>>>>
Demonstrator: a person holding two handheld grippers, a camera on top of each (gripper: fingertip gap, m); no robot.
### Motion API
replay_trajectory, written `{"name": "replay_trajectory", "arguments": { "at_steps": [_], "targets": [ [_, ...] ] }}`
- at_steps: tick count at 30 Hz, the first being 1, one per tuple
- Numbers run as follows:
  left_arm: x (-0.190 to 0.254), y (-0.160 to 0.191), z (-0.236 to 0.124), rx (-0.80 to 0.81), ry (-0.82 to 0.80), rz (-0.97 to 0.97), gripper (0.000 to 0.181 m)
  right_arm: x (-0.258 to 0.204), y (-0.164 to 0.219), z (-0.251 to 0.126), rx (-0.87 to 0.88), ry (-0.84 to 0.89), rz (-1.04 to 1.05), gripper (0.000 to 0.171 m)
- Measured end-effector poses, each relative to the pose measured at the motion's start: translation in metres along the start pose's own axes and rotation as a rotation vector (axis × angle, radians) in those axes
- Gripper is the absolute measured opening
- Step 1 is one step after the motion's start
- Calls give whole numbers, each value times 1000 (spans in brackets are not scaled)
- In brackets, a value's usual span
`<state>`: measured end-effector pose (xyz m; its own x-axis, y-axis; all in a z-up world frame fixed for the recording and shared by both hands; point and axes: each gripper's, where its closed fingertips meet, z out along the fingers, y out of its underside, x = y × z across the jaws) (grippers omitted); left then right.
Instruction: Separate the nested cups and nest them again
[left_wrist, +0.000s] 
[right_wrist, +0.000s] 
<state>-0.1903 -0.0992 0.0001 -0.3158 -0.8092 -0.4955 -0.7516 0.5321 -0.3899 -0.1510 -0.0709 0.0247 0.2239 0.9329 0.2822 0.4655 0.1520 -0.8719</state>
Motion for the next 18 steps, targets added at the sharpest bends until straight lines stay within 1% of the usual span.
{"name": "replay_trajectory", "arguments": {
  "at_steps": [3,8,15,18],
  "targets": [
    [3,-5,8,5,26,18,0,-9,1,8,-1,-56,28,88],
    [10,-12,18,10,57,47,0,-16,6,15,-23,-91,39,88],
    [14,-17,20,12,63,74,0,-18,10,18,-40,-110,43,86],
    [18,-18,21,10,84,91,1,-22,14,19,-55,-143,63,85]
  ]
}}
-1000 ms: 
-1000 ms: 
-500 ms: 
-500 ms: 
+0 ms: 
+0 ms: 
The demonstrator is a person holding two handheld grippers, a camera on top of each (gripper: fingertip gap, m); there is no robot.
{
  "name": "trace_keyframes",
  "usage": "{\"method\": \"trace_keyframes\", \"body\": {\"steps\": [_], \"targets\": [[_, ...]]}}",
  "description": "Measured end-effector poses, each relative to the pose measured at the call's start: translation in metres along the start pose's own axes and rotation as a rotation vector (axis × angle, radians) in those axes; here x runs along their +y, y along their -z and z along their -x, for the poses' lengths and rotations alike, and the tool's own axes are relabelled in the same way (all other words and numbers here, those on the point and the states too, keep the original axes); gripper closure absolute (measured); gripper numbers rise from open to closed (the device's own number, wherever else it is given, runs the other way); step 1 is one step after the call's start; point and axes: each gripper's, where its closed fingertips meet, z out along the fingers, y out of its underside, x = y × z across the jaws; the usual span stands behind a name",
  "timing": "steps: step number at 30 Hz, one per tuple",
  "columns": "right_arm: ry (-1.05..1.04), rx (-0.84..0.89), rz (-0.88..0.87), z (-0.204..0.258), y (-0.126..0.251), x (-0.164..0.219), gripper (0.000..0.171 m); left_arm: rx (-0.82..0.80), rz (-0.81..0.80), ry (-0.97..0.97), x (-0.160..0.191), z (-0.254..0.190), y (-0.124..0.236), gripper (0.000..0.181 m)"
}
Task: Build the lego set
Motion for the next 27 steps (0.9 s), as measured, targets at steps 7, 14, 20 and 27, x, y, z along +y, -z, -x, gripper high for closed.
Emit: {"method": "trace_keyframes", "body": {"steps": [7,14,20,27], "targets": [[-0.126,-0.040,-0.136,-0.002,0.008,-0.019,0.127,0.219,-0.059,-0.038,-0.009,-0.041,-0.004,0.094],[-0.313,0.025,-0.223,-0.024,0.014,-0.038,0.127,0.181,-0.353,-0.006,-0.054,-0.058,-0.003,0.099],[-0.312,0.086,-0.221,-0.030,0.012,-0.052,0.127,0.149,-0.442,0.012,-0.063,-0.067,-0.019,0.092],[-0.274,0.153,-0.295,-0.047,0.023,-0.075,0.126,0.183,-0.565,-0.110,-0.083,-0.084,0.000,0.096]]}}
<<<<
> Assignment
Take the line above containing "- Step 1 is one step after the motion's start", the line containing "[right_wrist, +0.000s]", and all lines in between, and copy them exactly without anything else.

> Worked solution
- Step 1 is one step after the motion's start
- Calls give whole numbers, each value times 1000 (spans in brackets are not scaled)
- In brackets, a value's usual span
`<state>`: measured end-effector pose (xyz m; its own x-axis, y-axis; all in a z-up world frame fixed for the recording and shared by both hands; point and axes: each gripper's, where its closed fingertips meet, z out along the fingers, y out of its underside, x = y × z across the jaws) (grippers omitted); left then right.
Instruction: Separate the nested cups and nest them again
[left_wrist, +0.000s] 
[right_wrist, +0.000s] 

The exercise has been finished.